# PROBLEM STATEMENT
Copy each line from the data that has the word "pointing" in it.
*** PROVIDED MATERIAL
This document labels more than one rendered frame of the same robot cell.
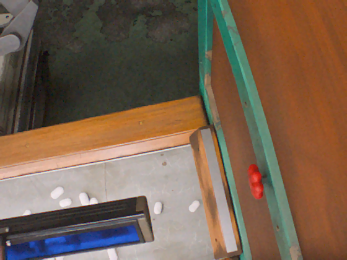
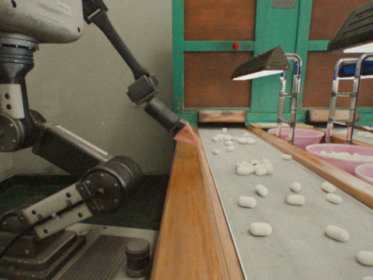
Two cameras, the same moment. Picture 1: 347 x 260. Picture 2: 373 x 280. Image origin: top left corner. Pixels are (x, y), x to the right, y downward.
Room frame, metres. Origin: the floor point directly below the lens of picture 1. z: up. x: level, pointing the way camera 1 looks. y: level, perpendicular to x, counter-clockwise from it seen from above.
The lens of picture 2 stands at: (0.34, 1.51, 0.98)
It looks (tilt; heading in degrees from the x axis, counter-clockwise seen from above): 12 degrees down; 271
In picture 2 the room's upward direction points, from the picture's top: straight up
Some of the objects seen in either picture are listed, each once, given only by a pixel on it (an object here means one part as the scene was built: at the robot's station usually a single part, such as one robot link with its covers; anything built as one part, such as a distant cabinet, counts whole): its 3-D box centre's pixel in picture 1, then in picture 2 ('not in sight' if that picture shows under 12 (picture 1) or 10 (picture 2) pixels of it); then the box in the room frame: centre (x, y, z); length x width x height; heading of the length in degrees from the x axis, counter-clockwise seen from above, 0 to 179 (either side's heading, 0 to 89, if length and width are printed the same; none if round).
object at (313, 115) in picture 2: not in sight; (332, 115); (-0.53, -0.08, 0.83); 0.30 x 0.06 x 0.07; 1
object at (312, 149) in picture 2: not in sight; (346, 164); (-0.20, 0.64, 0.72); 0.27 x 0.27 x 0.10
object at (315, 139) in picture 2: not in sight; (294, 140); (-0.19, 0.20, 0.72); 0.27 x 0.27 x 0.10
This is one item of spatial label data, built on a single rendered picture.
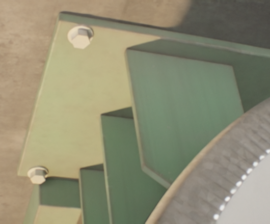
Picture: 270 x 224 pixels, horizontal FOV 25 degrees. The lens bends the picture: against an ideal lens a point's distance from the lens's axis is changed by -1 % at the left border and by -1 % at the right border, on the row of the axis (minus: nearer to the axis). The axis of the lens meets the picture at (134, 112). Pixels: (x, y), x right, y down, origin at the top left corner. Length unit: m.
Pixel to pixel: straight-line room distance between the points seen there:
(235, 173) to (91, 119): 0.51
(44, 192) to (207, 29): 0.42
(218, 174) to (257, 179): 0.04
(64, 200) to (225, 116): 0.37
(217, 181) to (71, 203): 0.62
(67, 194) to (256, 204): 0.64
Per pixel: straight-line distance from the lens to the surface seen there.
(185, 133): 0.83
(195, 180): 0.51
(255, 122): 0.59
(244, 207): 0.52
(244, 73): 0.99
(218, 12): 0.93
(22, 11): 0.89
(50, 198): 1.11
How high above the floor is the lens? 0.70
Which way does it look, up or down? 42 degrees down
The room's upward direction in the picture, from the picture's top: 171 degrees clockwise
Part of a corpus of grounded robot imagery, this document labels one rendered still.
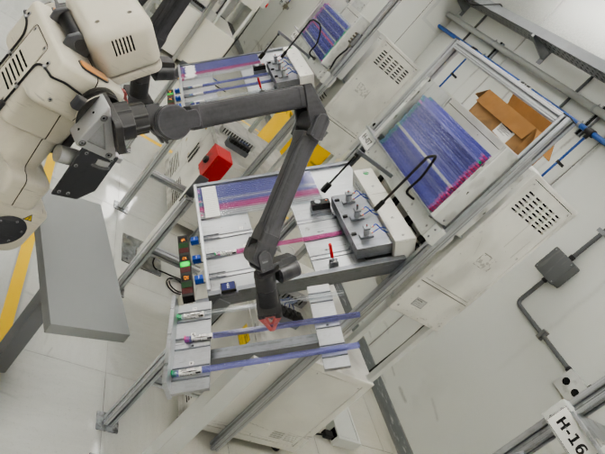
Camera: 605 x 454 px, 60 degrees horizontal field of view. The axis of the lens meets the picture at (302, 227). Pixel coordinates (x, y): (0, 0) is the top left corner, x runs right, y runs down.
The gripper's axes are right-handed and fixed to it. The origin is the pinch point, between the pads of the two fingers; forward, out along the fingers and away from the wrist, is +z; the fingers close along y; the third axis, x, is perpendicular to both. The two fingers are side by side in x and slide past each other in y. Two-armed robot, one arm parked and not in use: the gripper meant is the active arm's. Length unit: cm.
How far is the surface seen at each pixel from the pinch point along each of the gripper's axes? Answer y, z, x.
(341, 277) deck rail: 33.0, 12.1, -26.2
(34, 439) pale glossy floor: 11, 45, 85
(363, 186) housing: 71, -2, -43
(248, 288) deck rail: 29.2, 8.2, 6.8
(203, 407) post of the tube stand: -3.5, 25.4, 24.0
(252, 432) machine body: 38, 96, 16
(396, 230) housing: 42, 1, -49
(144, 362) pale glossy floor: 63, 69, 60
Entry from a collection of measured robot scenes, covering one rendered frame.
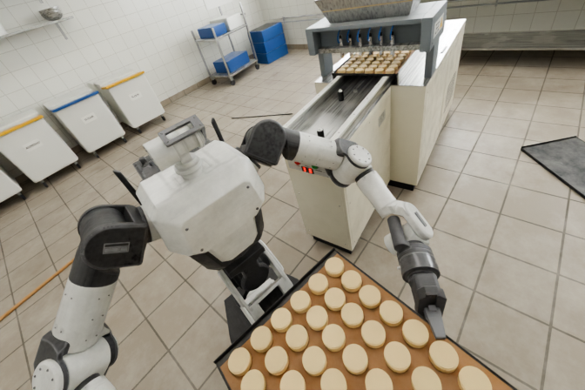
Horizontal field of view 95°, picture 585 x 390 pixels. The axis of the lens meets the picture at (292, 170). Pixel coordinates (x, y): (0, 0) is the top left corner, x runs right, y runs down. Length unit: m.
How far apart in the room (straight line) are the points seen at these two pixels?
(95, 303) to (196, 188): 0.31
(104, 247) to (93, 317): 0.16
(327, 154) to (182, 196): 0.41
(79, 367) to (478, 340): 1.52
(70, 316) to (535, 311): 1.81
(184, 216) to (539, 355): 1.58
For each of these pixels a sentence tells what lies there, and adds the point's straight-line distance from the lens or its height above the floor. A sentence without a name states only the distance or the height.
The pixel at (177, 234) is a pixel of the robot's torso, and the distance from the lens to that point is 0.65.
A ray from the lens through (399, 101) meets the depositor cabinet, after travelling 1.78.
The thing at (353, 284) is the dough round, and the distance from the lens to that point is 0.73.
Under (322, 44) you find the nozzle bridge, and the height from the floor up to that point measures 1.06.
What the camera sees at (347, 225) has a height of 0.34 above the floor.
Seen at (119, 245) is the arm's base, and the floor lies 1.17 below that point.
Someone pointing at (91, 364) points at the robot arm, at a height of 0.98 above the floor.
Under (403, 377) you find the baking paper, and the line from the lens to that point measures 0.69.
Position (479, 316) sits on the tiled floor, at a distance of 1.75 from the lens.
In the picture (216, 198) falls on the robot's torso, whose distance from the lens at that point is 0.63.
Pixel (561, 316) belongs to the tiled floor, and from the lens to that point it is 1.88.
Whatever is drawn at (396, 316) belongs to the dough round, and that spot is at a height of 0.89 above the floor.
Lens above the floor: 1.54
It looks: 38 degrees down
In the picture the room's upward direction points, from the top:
******
# FINAL ANSWER
Room frame, metres. Origin: the floor point directly below the lens of picture 1. z: up. x: level, pointing the way camera 1 looks. y: level, perpendicular to x, counter-clockwise from it seen from above.
Someone pointing at (91, 364) points at the robot arm, at a height of 0.98 above the floor.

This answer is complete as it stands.